When traveling through endless miles of farmland, one has a chance to reflect and ponder important matters. In Waterloo, IA I was pondering how towns and cities get their names. Some are easy to figure out. Take Petersonberg, IA for example. Perhaps the founding father was named Peterson. Perhaps it was named after a generous benefactor who offered the City Fathers a shiny silver dollar if they named the town after him. Or, perhaps, a man named Peterson won the foot race in a contest to name the town and he chose his own name. Some aren’t that easy. Waterloo, IA: Was the town settled by an immigrant from Waterloo, France and they named it after their home town so they didn’t feel so far away? Or, were the founding fathers sitting atop some hill, doing their yoga to center themselves and realign their chi after a long day of hunting bears and one of them had an epiphany and said, “Hey! Let’s call the town Waterloo to celebrate Emperor Napoleon’s spectacular defeat at Waterloo!” “That’s a great idea!” another cheered “Yea!” said the others, “We hate the French! And once they’re invented, we’re going to change the name of French Fries to Freedom Fries!” They all clinked their tankards of grog and the decision was finalized. Yes, pioneer settlers practiced their yoga whilst enjoying tankards of grog. I’m sure it’s true. Check Wikipedia if you don’t believe me. Or, perhaps the heat has gotten to me whilst writing this segment and I need to do some yoga and have a tankard of grog.

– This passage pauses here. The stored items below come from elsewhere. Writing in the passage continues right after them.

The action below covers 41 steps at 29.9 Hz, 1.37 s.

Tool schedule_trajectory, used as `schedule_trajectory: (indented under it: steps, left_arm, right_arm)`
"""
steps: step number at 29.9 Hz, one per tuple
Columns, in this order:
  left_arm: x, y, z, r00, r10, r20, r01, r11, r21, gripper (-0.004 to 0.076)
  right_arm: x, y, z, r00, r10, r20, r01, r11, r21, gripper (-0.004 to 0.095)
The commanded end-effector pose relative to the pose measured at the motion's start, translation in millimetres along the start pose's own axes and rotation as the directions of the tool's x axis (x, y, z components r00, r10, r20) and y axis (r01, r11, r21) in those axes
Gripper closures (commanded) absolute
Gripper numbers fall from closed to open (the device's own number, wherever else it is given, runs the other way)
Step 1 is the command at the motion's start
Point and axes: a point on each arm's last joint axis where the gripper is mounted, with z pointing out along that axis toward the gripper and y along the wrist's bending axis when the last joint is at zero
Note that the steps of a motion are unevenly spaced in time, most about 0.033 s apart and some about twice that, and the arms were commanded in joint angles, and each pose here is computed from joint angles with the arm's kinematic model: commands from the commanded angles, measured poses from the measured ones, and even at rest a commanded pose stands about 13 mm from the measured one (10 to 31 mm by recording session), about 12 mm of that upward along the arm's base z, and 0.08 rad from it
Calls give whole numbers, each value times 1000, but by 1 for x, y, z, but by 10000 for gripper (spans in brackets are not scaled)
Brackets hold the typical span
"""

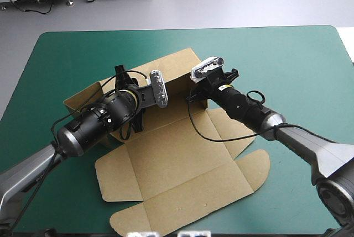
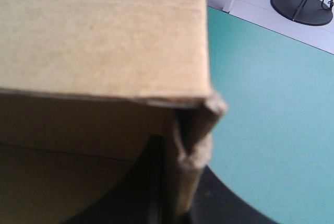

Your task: Fold the box

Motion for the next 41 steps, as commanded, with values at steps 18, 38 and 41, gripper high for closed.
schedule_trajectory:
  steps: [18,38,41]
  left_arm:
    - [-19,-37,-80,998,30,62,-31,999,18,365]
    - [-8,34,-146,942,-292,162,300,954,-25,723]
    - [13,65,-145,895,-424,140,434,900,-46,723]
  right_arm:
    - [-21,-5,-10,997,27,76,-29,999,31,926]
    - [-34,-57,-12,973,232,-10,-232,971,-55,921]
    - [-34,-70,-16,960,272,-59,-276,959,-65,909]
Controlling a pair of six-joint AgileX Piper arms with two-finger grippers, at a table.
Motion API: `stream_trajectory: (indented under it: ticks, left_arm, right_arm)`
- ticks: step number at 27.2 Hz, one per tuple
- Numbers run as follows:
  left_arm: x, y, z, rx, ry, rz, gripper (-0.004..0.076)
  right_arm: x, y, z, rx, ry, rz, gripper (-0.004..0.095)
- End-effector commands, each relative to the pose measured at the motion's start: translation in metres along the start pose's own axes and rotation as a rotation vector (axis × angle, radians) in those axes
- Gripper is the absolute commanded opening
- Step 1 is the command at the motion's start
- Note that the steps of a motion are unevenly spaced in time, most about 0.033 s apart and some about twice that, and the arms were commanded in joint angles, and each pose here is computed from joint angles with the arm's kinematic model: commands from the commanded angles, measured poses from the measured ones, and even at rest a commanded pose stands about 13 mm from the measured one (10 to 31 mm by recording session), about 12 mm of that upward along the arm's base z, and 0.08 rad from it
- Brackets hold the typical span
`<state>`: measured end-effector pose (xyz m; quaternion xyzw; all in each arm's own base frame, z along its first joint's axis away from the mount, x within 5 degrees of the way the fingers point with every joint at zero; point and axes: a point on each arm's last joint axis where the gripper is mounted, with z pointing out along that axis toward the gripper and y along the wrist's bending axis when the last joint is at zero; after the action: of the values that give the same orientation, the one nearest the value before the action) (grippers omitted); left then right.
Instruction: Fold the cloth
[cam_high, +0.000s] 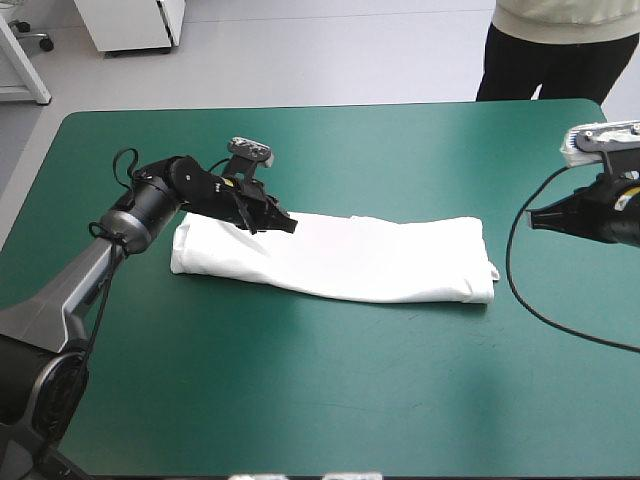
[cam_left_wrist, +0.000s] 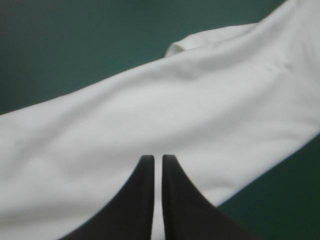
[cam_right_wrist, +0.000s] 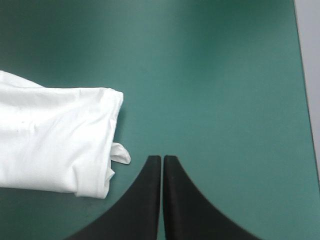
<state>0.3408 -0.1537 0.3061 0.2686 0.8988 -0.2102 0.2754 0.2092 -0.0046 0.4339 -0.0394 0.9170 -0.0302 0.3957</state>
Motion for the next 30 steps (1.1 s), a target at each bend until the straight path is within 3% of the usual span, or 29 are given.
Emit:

Checking into our hotel tonight, the Bro asked the front desk clerk if there were any attractions in town that were a must see. She said, that yes, we really needed to see the Corn Palace. The Bro had heard of it; I hadn’t. The waitress at dinner confirmed that we really needed to check it out. The sun was quickly setting so we jumped on our motorcycles and headed off to one of the wonders of the universe.
The Corn Palace is an event center in historic downtown Mitchell, SD. The exterior is decorated with corn products: Woven corn husks, thatched corn husks and murals made out of corn cobs. It truly is one of the wonders of the universe. I am SO glad I didn’t miss it. I would have been disappointed; deeply and truly disappointed. One more thing off the bucket list and I didn’t even know it was on the list. Quite frankly, it’s worth a trip to Mitchell, SD to see. Plan your vacation travels now and route through Mitchell, SD to see the Corn Palace. You won’t be disappointed.